The key to connecting with your mind, body and spirit through yoga is to match your practice with your personality and your physical needs. There are so many different styles and flavors of yoga—from a rigorous and sweaty Vinyasa class, to an alignment-based, heart-opening Hatha class, to the gentle, soul-awakening Yin class—each style gives you a different way to connect with the ancient wisdom and magic of yoga.
Vinyasa is a continuum of movement and expression that draws from the discoveries of hatha vinyasa yoga, tantric and somatic movement systems in order to experience yoga as a living art form for a vibrant, expressive life.
Its foundation is the recognition that supreme consciousness is the reality of everything. Every breath, sound, texture, or felt sense is a key to awaken to our true nature.
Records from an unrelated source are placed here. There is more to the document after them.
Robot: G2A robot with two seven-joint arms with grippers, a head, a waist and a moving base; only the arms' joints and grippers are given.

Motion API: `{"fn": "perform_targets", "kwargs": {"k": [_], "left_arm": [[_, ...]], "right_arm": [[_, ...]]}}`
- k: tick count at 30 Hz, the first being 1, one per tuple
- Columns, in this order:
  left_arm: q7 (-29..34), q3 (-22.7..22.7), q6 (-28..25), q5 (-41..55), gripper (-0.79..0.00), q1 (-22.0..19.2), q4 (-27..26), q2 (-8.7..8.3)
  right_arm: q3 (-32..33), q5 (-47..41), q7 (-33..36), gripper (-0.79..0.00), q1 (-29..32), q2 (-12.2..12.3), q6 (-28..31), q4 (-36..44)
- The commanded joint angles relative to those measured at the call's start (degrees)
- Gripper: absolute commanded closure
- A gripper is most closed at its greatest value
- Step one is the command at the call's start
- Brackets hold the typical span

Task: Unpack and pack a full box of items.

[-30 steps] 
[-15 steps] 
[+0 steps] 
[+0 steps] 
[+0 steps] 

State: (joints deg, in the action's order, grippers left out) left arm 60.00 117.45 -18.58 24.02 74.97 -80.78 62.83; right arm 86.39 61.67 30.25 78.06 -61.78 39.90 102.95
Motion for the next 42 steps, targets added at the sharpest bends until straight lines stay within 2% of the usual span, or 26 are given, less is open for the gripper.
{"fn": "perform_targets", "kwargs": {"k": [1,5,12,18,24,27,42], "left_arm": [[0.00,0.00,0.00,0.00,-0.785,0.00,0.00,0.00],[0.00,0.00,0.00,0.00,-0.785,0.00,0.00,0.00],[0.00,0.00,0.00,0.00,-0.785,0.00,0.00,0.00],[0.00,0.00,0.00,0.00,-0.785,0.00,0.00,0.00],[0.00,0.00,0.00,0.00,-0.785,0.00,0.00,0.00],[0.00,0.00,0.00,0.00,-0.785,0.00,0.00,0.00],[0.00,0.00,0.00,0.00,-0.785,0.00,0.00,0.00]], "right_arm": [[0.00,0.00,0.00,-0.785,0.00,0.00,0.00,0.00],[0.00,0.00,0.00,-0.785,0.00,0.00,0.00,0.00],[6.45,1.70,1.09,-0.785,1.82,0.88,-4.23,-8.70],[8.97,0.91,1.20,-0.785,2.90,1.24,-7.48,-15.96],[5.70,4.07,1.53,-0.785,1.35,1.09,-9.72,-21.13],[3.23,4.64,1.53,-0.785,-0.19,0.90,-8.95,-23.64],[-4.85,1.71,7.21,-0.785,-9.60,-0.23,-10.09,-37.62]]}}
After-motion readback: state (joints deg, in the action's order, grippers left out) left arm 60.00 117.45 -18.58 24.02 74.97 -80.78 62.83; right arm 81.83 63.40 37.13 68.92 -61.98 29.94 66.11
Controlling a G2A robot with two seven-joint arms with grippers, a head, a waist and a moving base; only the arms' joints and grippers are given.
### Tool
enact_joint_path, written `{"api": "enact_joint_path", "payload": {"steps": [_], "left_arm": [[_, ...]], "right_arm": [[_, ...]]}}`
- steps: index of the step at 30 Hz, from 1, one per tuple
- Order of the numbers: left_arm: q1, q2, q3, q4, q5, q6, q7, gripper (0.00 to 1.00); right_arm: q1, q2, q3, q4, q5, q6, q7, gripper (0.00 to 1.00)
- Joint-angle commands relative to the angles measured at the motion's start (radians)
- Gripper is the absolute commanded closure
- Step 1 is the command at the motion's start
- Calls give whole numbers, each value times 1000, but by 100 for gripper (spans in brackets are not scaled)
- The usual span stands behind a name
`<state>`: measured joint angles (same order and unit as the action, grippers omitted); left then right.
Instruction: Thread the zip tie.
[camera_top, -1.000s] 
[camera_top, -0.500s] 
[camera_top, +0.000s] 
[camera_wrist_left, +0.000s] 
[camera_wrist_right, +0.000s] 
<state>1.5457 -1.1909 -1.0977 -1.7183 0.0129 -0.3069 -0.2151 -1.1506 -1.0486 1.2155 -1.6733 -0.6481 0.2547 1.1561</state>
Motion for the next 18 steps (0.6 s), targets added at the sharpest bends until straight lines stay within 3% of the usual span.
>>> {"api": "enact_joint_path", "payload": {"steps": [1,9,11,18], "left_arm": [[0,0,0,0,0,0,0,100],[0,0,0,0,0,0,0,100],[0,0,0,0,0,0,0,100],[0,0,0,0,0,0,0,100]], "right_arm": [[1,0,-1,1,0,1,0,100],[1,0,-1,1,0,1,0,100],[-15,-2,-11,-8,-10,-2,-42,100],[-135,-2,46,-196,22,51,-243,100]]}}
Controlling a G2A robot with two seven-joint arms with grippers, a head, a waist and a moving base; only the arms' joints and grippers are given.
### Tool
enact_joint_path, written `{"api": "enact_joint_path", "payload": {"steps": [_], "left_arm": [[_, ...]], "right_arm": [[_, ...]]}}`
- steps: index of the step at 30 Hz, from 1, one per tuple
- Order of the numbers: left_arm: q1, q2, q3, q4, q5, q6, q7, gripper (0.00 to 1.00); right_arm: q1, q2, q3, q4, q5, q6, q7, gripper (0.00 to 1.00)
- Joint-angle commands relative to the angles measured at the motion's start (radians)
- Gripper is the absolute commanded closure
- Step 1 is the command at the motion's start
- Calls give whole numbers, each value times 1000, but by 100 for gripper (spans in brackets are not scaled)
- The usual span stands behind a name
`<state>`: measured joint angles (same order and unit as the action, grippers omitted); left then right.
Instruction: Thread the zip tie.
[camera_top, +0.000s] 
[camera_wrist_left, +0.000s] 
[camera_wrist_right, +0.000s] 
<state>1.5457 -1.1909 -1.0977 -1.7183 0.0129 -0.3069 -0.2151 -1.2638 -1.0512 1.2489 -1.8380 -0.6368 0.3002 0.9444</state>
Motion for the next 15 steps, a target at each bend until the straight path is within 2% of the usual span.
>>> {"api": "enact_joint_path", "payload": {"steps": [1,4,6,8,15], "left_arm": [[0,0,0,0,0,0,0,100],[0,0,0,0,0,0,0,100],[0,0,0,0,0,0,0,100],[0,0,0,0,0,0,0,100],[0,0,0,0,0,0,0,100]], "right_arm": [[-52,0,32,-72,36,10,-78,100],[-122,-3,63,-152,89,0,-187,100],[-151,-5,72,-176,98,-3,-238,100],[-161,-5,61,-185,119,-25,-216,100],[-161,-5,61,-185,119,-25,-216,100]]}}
A Yin yoga class usually consists of a series of long-held, passive floor poses that mainly work the lower part of the body - the hips, pelvis, inner thighs, lower spine. These areas are especially rich in connective tissues. The poses are held for up to five minutes, sometimes longer.
Hatha simply refers to the practice of physical yoga postures.
The word “hatha” can be translated two ways: as “willful” or “forceful,” or the yoga of activity, and as “sun” (ha) and “moon” (tha), the yoga of balance.
Hatha is one of the traditional styles of yoga and practices are designed to align and calm your body, mind, and spirit in preparation for meditation.
In Yoga Nidra, the practitioner remains in a state of light withdrawal of the 5 senses (pratyahara). Four of the senses become internalised or withdrawn, and only the hearing still connects to the instructions. During a session, the practitioner rests comfortably in savasana (lying on your back), as you are guided through steps to achieve the highest level of relaxation.
Meditation is a means of transforming the mind.
Many meditation practices and techniques encourage and develop concentration, clarity, emotional positivity, and a calm seeing of the true nature of things.
By engaging with a particular meditation practice you learn the patterns and habits of your mind, and the practice offers a means to cultivate new, more positive ways of being.
Yin and Yang have relative qualities present in everything. Yin is more internal, passive, cooling and downward. While Yang is more external, dynamic, warming and upward.
Yin Yoga is a slower practice where poses are passively held for longer, Yang Yoga in contrast refers to a more active practice working on the (Yang) muscles and blood flow, building strength, stamina and flexibility.